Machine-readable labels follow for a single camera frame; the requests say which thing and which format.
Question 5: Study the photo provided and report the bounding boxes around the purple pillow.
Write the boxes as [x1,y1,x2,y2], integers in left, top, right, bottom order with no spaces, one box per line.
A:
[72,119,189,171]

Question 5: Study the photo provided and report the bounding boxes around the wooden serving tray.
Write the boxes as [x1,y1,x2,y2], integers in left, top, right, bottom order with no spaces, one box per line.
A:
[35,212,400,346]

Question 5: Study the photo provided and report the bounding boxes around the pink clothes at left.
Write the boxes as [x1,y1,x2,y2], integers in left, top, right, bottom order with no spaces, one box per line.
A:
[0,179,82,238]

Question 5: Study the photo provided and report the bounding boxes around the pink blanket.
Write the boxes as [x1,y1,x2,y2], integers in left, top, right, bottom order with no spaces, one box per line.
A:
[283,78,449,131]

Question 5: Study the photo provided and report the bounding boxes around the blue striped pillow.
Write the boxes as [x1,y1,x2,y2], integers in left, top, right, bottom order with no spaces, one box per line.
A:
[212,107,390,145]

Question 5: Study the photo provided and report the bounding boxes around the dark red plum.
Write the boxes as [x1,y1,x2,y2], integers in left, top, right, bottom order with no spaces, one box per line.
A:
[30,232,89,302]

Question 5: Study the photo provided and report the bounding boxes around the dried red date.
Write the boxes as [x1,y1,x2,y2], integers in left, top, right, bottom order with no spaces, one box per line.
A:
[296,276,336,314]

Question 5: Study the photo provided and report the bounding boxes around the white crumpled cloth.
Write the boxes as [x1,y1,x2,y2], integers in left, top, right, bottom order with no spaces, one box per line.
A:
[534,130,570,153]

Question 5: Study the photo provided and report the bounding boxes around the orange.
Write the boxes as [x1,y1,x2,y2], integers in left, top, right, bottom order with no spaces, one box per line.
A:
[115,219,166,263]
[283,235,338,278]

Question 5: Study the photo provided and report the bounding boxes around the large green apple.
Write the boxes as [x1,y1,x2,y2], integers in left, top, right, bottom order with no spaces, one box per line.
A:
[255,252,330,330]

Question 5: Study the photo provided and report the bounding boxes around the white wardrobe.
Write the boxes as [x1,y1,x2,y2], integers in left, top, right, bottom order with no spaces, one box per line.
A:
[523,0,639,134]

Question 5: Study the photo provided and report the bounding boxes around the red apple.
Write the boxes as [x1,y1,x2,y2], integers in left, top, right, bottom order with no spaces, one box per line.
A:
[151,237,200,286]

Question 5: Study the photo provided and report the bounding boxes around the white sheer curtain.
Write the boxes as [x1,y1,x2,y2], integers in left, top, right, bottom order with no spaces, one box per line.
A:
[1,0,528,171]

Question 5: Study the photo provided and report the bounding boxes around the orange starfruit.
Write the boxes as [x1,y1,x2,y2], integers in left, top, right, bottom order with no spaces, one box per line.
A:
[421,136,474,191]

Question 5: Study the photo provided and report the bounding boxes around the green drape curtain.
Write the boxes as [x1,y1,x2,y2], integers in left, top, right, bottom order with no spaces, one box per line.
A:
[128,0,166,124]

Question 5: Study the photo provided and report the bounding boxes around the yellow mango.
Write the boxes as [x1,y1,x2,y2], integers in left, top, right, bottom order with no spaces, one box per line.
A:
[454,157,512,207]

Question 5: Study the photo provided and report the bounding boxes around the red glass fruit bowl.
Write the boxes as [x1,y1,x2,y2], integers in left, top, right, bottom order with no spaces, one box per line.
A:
········
**Activity**
Repeat the material above in full. Change no word.

**Answer space**
Machine-readable labels follow for a single camera frame; the requests say which thing and which format.
Question 5: Study the photo provided and report the bounding boxes around the purple pillow.
Write the boxes as [x1,y1,x2,y2], integers in left, top, right, bottom order with no spaces, one box per line.
A:
[72,119,189,171]

Question 5: Study the photo provided and report the bounding boxes around the wooden serving tray.
Write the boxes as [x1,y1,x2,y2], integers in left, top, right, bottom order with no spaces, one box per line.
A:
[35,212,400,346]

Question 5: Study the photo provided and report the bounding boxes around the pink clothes at left.
Write the boxes as [x1,y1,x2,y2], integers in left, top, right, bottom order with no spaces, one box per line.
A:
[0,179,82,238]

Question 5: Study the photo provided and report the bounding boxes around the pink blanket.
Write the boxes as [x1,y1,x2,y2], integers in left, top, right, bottom order with no spaces, one box per line.
A:
[283,78,449,131]

Question 5: Study the photo provided and report the bounding boxes around the blue striped pillow.
Write the boxes as [x1,y1,x2,y2], integers in left, top, right, bottom order with no spaces, one box per line.
A:
[212,107,390,145]

Question 5: Study the photo provided and report the bounding boxes around the dark red plum.
Write the boxes as [x1,y1,x2,y2], integers in left, top, right, bottom order with no spaces, one box per line.
A:
[30,232,89,302]

Question 5: Study the photo provided and report the bounding boxes around the dried red date.
Write the boxes as [x1,y1,x2,y2], integers in left, top, right, bottom order with no spaces, one box per line.
A:
[296,276,336,314]

Question 5: Study the photo provided and report the bounding boxes around the white crumpled cloth.
Write the boxes as [x1,y1,x2,y2], integers in left, top, right, bottom order with no spaces, one box per line.
A:
[534,130,570,153]

Question 5: Study the photo provided and report the bounding boxes around the orange.
Write the boxes as [x1,y1,x2,y2], integers in left, top, right, bottom order with no spaces, one box per line.
A:
[115,219,166,263]
[283,235,338,278]

Question 5: Study the photo provided and report the bounding boxes around the large green apple.
Write the boxes as [x1,y1,x2,y2], integers in left, top, right, bottom order with no spaces, one box per line.
A:
[255,252,330,330]

Question 5: Study the photo provided and report the bounding boxes around the white wardrobe.
Write the boxes as [x1,y1,x2,y2], integers in left, top, right, bottom order with no spaces, one box per line.
A:
[523,0,639,134]

Question 5: Study the photo provided and report the bounding boxes around the red apple.
Write the boxes as [x1,y1,x2,y2], integers in left, top, right, bottom order with no spaces, one box per line.
A:
[151,237,200,286]

Question 5: Study the photo provided and report the bounding boxes around the white sheer curtain.
Write the boxes as [x1,y1,x2,y2], integers in left, top, right, bottom order with no spaces, one box per line.
A:
[1,0,528,171]

Question 5: Study the photo provided and report the bounding boxes around the orange starfruit.
Write the boxes as [x1,y1,x2,y2], integers in left, top, right, bottom order with no spaces, one box per line.
A:
[421,136,474,191]

Question 5: Study the photo provided and report the bounding boxes around the green drape curtain.
Write the boxes as [x1,y1,x2,y2], integers in left, top, right, bottom order with no spaces, one box per line.
A:
[128,0,166,124]

Question 5: Study the photo provided and report the bounding boxes around the yellow mango.
Write the boxes as [x1,y1,x2,y2], integers in left, top, right, bottom order with no spaces, one box per line.
A:
[454,157,512,207]

Question 5: Study the photo provided and report the bounding boxes around the red glass fruit bowl.
Write the boxes as [x1,y1,x2,y2], integers in left, top, right, bottom order with no spaces, one box per line.
A:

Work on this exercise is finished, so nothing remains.